32

What's the cleanest/quickest way to go between Einstein's postulates [1] of

  1. Relativity: Physical laws are the same in all inertial reference frames.
  2. Constant speed of light: "... light is always propagated in empty space with a definite speed $c$ which is independent of the state of motion of the emitting body."

to Minkowski's idea [2] that space and time are united into a 4D spacetime with the indefinite metric $ds^2 = \vec{dx^2} - c^2 dt^2$.

Related to the question of what is the best derivation of the correspondence are:
Is the correspondence 1:1? (Does the correspondence go both ways?)
and are there any hidden/extra assumptions?


Edit

Marek's answer is really good (I suggest you read it and its references now!), but not quite what I was thinking of.

I'm looking for an answer (or a reference) that shows the correspondence using only/mainly simple algebra and geometry. An argument that a smart high school graduate would be able to understand.

Simon
  • 3,593

5 Answers5

30

I will first describe the naive correspondence that is assumed in usual literature and then I will say why it's wrong (addressing your last question about hidden assumptions) :)

The postulate of relativity would be completely empty if the inertial frames weren't somehow specified. So here there is already hidden an implicit assumption that we are talking only about rotations and translations (which imply that the universe is isotropic and homogenous), boosts and combinations of these. From classical physics we know there are two possible groups that could accomodate these symmetries: the Gallilean group and the Poincaré group (there is a catch here I mentioned; I'll describe it at the end of the post). Constancy of speed of light then implies that the group of automorphisms must be the Poincaré group and consequently, the geometry must be Minkowskian.

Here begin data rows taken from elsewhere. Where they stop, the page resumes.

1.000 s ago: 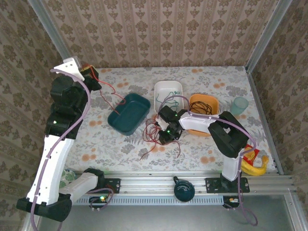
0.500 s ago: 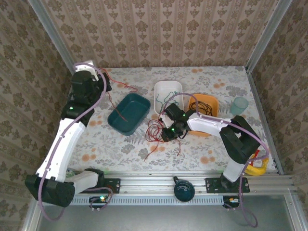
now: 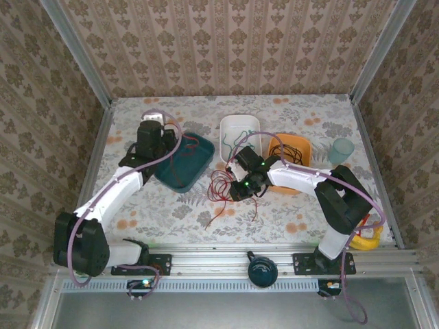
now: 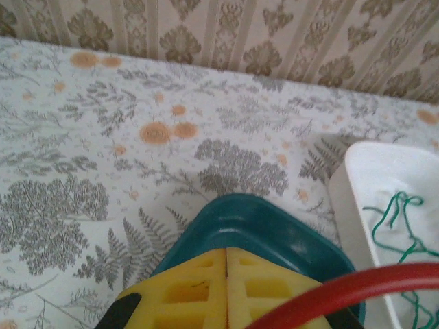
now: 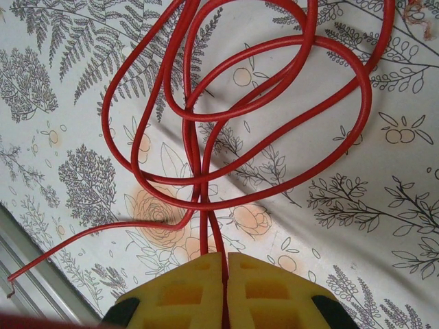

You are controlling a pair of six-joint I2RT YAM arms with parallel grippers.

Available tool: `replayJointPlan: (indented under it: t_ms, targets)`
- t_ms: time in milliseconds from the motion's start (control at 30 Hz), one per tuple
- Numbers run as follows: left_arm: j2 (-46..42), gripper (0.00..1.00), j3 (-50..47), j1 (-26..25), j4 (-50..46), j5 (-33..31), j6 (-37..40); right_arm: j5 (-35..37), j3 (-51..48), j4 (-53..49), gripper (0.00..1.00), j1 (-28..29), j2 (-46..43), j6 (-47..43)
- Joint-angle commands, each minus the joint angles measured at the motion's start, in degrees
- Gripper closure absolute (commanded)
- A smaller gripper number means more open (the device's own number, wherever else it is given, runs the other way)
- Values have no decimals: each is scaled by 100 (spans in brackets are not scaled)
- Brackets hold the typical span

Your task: Untangle the cables

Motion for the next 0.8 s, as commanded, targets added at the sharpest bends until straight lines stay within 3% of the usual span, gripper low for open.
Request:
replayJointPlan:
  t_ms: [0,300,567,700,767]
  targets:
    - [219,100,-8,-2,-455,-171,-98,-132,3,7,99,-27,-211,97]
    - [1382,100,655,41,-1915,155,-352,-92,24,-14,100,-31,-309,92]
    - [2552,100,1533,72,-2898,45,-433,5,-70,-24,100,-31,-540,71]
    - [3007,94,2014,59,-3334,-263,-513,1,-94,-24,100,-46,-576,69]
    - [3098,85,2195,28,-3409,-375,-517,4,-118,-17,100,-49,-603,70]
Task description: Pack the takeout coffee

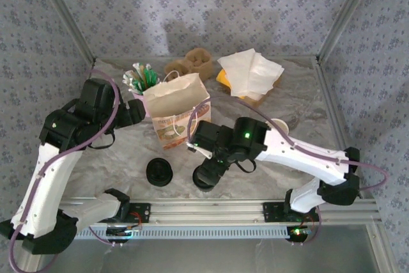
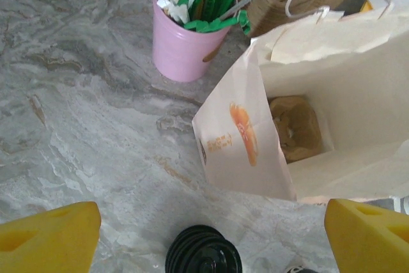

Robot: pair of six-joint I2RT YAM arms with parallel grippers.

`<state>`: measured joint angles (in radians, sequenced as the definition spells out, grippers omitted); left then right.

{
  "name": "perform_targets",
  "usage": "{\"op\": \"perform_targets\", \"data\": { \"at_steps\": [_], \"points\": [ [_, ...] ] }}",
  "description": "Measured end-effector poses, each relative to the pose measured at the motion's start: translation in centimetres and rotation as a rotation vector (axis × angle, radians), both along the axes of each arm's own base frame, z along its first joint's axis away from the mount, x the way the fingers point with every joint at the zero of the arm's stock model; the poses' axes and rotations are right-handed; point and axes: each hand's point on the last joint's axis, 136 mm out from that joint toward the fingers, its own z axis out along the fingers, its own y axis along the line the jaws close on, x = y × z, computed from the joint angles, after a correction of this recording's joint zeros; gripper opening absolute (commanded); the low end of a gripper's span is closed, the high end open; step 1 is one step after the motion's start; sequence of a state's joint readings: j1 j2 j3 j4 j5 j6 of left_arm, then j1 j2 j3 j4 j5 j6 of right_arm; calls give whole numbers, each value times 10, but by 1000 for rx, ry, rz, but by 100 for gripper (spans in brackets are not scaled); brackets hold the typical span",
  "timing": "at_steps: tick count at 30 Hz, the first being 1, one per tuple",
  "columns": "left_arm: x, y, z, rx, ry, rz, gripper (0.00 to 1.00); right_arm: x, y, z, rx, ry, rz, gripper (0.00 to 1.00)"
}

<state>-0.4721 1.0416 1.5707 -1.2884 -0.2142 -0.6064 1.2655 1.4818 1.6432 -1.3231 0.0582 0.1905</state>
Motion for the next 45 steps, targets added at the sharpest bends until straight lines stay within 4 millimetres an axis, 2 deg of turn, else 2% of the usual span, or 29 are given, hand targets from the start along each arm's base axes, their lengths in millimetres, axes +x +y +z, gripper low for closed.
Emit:
{"op": "perform_targets", "data": {
  "at_steps": [8, 16, 30, 40, 42, 43, 44, 45],
  "points": [
    [-2, -9, -3, -24, 17, -47, 90, -5, 14, -16, -17, 8, 3, 84],
    [-9, -13, -9, -46, 35, -74, 91, -12, 6, -52, -110, 38, 16, 86],
    [-12, -15, -11, -63, 44, -81, 92, -16, 10, -76, -112, 69, 33, 87],
    [-12, -15, -13, -71, 50, -73, 92, -6, 14, -87, -117, 86, 21, 90],
    [-12, -15, -14, -71, 56, -69, 92, -4, 12, -89, -123, 86, 16, 91],
    [-11, -16, -15, -71, 59, -68, 92, -3, 12, -89, -125, 85, 12, 93],
    [-11, -16, -15, -70, 61, -68, 92, -2, 12, -90, -126, 84, 10, 100],
    [-10, -16, -16, -69, 65, -68, 92, -1, 11, -90, -127, 82, 6, 100]
  ]
}}
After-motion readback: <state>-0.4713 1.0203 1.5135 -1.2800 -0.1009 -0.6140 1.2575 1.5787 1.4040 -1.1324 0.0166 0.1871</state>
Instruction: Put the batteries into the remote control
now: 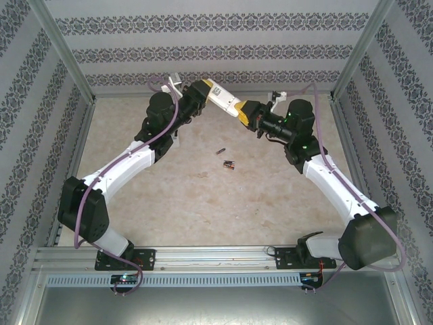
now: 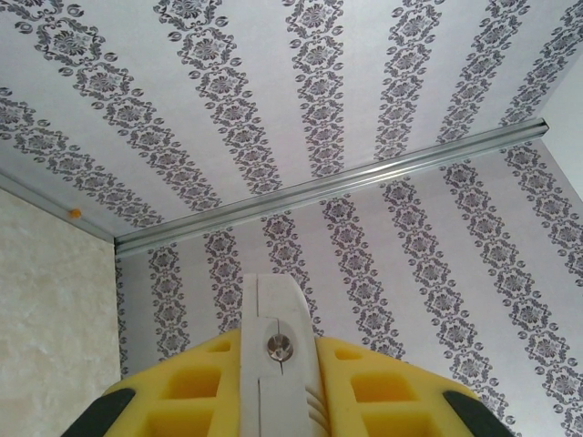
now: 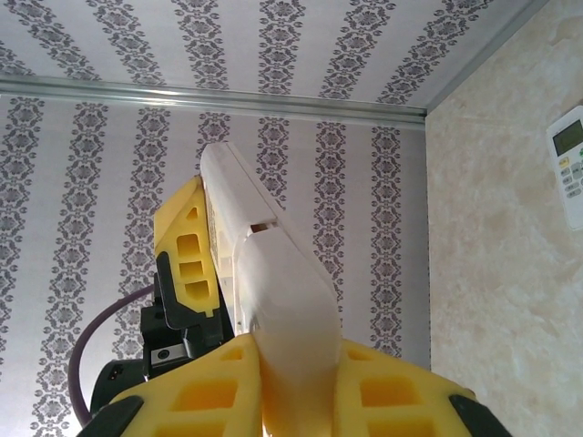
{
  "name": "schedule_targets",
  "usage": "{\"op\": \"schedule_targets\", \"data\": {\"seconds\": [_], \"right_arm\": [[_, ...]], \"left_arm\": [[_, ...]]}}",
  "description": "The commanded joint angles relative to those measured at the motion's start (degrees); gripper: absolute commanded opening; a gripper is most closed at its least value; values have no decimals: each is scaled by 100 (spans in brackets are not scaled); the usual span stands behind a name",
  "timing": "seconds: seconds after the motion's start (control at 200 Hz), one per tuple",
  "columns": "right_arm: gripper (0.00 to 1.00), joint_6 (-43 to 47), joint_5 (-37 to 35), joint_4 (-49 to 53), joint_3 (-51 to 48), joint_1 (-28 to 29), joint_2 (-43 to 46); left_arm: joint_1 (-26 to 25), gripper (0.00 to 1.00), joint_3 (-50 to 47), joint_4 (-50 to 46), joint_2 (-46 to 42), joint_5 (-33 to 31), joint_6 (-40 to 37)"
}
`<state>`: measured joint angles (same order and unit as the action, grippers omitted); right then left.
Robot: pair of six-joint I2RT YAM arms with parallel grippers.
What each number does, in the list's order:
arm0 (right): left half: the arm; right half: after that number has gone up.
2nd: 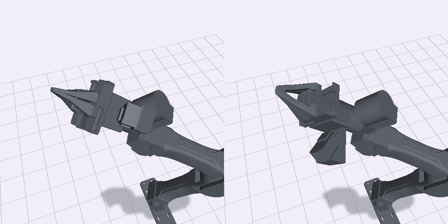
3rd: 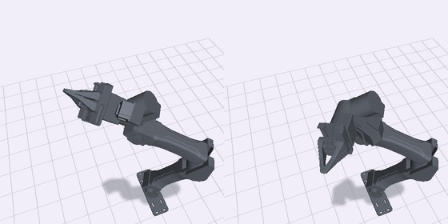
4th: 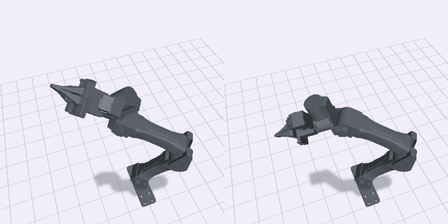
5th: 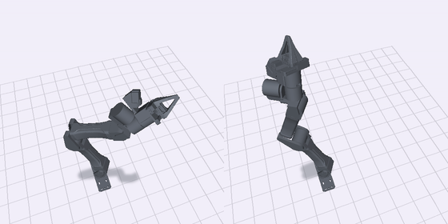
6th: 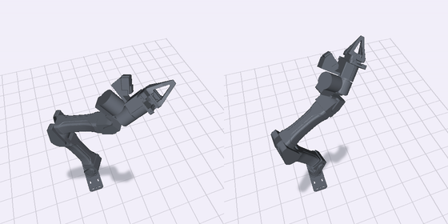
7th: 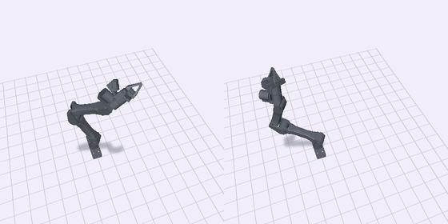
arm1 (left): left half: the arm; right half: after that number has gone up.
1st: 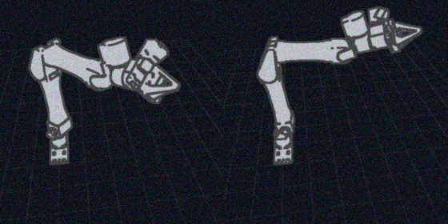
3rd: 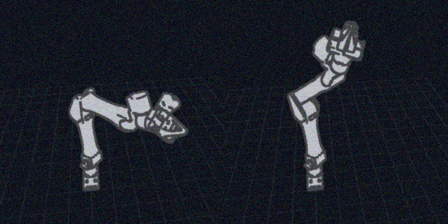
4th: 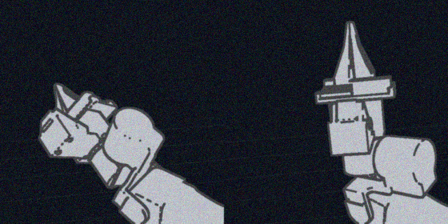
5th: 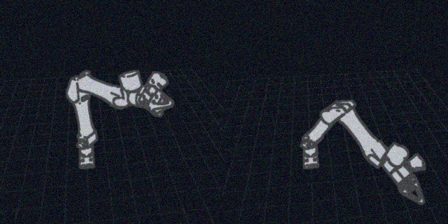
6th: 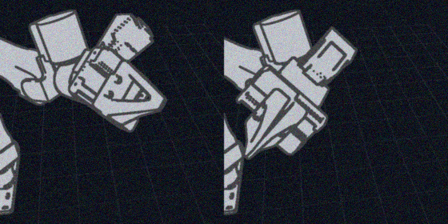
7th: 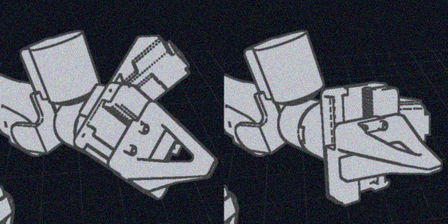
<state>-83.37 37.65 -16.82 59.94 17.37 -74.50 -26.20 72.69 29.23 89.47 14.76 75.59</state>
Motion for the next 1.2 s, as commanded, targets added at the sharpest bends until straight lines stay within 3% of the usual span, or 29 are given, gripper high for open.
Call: {"op": "schedule_targets", "data": {"seconds": [0.0, 0.075, 0.205, 0.39, 0.624, 0.889, 1.029, 1.129, 1.194], "right_arm": [[14, -16, -56, -145, -240, -289, 269], [13, -51, -17, -199, -265, -293, 269], [26, -118, 36, -240, -389, -335, 337], [6, -41, 58, -391, -576, -380, 487], [10, 50, -1, -348, -751, -482, 660], [12, 1132, -27, 513, -1165, -1259, 570], [31, 881, 770, -17, -351, -900, -38], [47, 644, 936, -278, 231, -405, -338], [52, 348, 942, -572, 481, -145, -514]], "left_arm": [[620, 0, -10, 541, -355, -978, -80], [623, 0, 30, 505, -314, -928, -84], [630, 0, 2, 504, -299, -964, -75], [633, 0, 48, 463, -245, -846, -4], [631, 0, 18, 406, -284, -831, -94], [630, 0, 62, -334, -429, -371, -562], [577, 0, 38, -548, -458, -202, -601], [532, 0, 83, -531, -409, -157, -611], [526, 0, 154, -526, -361, -138, -628]]}}
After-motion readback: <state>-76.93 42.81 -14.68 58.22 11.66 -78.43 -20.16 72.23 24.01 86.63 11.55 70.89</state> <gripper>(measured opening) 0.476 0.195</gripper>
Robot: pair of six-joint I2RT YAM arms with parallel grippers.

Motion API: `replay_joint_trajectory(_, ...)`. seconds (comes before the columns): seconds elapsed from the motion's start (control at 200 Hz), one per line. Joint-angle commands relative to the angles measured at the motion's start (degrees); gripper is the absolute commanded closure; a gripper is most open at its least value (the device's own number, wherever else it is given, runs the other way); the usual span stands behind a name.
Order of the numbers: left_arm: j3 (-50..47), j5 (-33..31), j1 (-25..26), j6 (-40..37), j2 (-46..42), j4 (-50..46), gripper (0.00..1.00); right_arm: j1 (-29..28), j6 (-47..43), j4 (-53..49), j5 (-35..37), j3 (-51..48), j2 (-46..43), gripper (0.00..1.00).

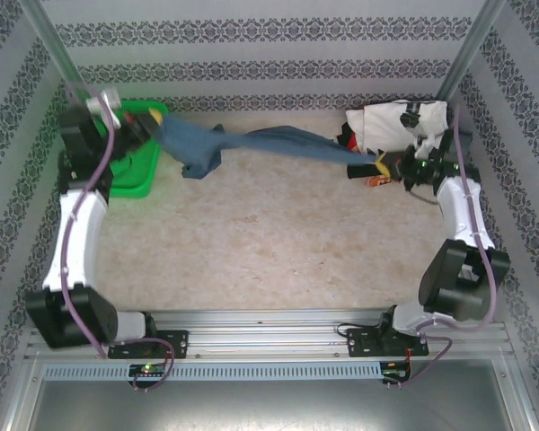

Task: Fold and stack the t-shirts

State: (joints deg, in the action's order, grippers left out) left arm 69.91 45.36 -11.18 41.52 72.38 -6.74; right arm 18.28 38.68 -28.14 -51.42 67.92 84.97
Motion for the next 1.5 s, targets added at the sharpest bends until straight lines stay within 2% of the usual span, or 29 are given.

[Sidenote: how to obtain geometry from a group? You look at its biggest normal subgroup and factor by it; what you're left with is a homogeneous space that is acted upon by the original group. Examples: $E(2)$ (symmetries of the Euclidean plane) has the group of (improper) rotations $O(2)$ as the normal subgroup and $E(2) / O(2)$ gives ${\mathbb R}^2$. Similarly $O(1,3) \ltimes {\mathbb R}^4 / O(1,3)$ gives us Minkowski space.]

The converse direction is trivial because it's easy to check that the Minkowski space satisfies both of Einstein postulates.

Now to address the catch: there are actually not two but eight kinematical groups that describe isotropic and uniform universes and are also consistent with quantum mechanics. They have classified in the Bacry, Lévy-Leblond. The relations among them is described in the Dyson's Missed opportunities (p. 9). E.g., there is a group that has absolute space (instead of absolute time that we have in classical physics) but this is ruled out by the postulate of constant speed of light. In fact, only two groups remain after Einstein's postulate have been taken into account: besides the Poincaré group, we have the group of symmetries of the de Sitter space (and in terms of the above geometric program it is $O(1,4) / O(1,3)$).

Actually, one could also drop the above mentioned restriction to groups that make sense in quantum mechanics and then we could also have an anti de Sitter space ($O(2,3) / O(1,3)$). In fact, this shouldn't be surprising as general relativity is a natural generalization of the special relativity so that the Einstein's postulates are actually weak enough that they describe maximally symmetric Lorentzian manifolds (which probably wasn't what Einstein intented originally).

Marek
  • 23,981
22

First, set the units so that the speed of light is equal to one, so that the path of light rays in space-time are at 45 euclidean degrees. Note that a moving observer has a space-time path which is tilted relative to the t-axis, and the t-axis describes the path of a stationary observer (what I really mean is, get comfortable with space-time pictures). Then restrict yourself to two dimensions, one space, one time.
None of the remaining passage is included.